Oversimplifying Search

“SEARCH IS TOO HARD.” I hear this lament from librarians trying to teach students the intricacies of searching the many databases mounted on a plethora of platforms to which their libraries subscribe. I also hear it from enterprise search professionals charged with putting in place an internal search system to meet all the information needs of the employees of their organizations. I rarely hear it from people embarking on a Google search.

“Why can’t all search be just like Google?” is the other refrain that frequently follows the complaint about search being too hard. Just give me that single search box. Forget all those facets to refine my search strategy. Boolean search operators just get in the way. Using synonyms, understanding controlled vocabulary, and limiting by date? Fiddlesticks. That’s too complicated. We need to simplify search.

It sounds wonderful, doesn’t it? One search box, one set of protocols, one intuitive interpretation of what you’re searching for. You can practically see Henry David Thoreau over there at Walden Pond nodding in agreement, with his signature plea to “Simplify, simplify, simplify.”

There’s only one problem. It won’t work. A single search box to search across all possible databases, webpages, and information resources is impractical. Content is not linear in design. Information architecture flows from a variety of factors, not the least of which is internal structure. One search box to rule them all cannot ac count for the vagaries of newspaper reporting versus scholarly articles versus legal documents versus statistical tables versus. … Well, I could go on, but you get the picture. And that’s structured information. How would one search box also handle unstructured data such as that found in social media, emails, and text messages?

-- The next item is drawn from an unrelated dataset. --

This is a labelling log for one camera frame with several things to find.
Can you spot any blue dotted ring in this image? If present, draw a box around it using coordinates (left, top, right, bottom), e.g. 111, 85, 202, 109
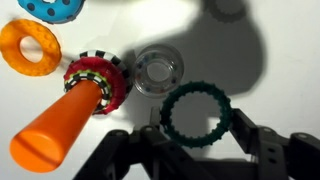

Technology is stumbling its way toward solutions. Machine learning and deep text analysis are two AI technologies making impressive inroads on the single search box mentality. But they are encountering criticism as well. Bias in training sets is often completely unnoticed by those choosing the training sets, who are predominantly white and male. When the data used to train AI systems is flawed, the end result is flawed as well.

Machine learning tends to favor the popular. Although deep text analysis in humanities and social science research is producing valuable new insights from old information, in other aspects of library reference and information services work, it is “long tail,” hidden, and not widely searched information that has value.

Certainly, some of the complexity of search can be alleviated by machine learning. Given millions of searches and an analysis of what searchers clicked on, the ability of a search engine to identify synonyms and related terms is enhanced to the point that searchers no longer need to create long OR strings. Disambiguation based on personalization signals vastly increases relevancy.

Will we ever have a single interface to all knowledge? I doubt it very much. I’d prefer that information professionals help their clients realize that not everything has an easy answer, that complexity is intrinsic to research, and that human curation and evaluation can’t be achieved by a single search box.